Resource Productivity and Recovery Authority (RPRA)
RPRA could do more to ensure that Ontario's recycling framework is working as intended, including to reduce its backlog of cases of potentially unregistered producers, escalate enforcement against non-compliant producers, and require the auditing of producers' data for its programs
Landfilling waste, such as tires, batteries, lighting, electronic e-waste and hazardous materials, has various impacts, including creating a risk of harmful chemicals leaking into soil or water, and wasting resources that could otherwise be reused. The Resource Recovery and Circular Economy Act, 2016 requires producers of these materials to collect and recycle or reuse the waste that results from their products after consumers have disposed of them.
The Auditor General found that RPRA rarely escalated enforcement against producers that failed to report their supply and waste recovery data as required. RPRA has issued compliance orders to only 4 per cent of such violators, most of which remain unresolved.
RPRA has not finalized audit procedures for producers of most programs, increasing the risk of inaccurate resource recovery data being reported. Also, RPRA did not have formal processes to proactively analyze and bring forward systemic compliance challenges to the Ministry of the Environment, Conservation and Parks (MECP) to resolve them. The audit also found that MECP made regulatory changes without addressing RPRA's concerns or providing RPRA time to make operational updates.

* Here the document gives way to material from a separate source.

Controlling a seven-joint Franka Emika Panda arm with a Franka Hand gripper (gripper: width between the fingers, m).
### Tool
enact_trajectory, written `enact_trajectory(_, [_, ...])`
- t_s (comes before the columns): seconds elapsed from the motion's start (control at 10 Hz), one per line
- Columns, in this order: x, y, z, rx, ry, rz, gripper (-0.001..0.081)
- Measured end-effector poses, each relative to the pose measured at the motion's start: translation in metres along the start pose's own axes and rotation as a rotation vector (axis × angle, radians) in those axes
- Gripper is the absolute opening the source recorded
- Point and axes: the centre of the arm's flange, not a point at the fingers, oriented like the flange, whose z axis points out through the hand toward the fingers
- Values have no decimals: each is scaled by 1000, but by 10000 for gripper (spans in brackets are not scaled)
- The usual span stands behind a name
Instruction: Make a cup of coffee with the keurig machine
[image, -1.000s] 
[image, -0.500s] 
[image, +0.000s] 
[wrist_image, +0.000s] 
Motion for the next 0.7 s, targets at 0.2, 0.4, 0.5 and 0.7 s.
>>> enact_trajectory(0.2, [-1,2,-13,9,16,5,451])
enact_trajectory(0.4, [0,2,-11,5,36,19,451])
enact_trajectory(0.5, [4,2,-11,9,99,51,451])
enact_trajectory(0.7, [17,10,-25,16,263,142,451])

Operation of the Environmental Bill of Rights, 1993 (EBR)
When ministries follow requirements, the EBR can lead to transparent, accountable and informed decision-making. However, the Province continues to disregard Ontarians' public participation rights by exempting major projects with potential environmentally significant impacts from, and passing laws without, full public consultation under the EBR
The Auditor General's annual audit of the operation of Ontario's Environmental Bill of Rights, 1993 (EBR) found continued examples of a disregard for the public's rights under the EBR legislation.
During the audit, the Province passed Bill 17, the Protect Ontario by Building Faster and Smarter Act, before consultation under the EBR was complete and without consulting at all on an amendment to the Building Code Act intended to end the practice of municipalities enforcing their own green building standards. The Province also exempted approvals for two major projects, Highway 413 and the Ontario Place redevelopment, from EBR consultation altogether.
The report concludes that government actions are eroding public participation rights and transparency in environmental decision-making.
Review of Government Advertising
Government advertising spending hit a record high of $111.9 in fiscal 2024/25, of which 38 per cent would not have passed our Office's review under the old act.
The Public Accounts of the Province of Ontario
The Auditor General issued a clean audit opinion on the Province's Consolidated Financial Statements for 2024/2025.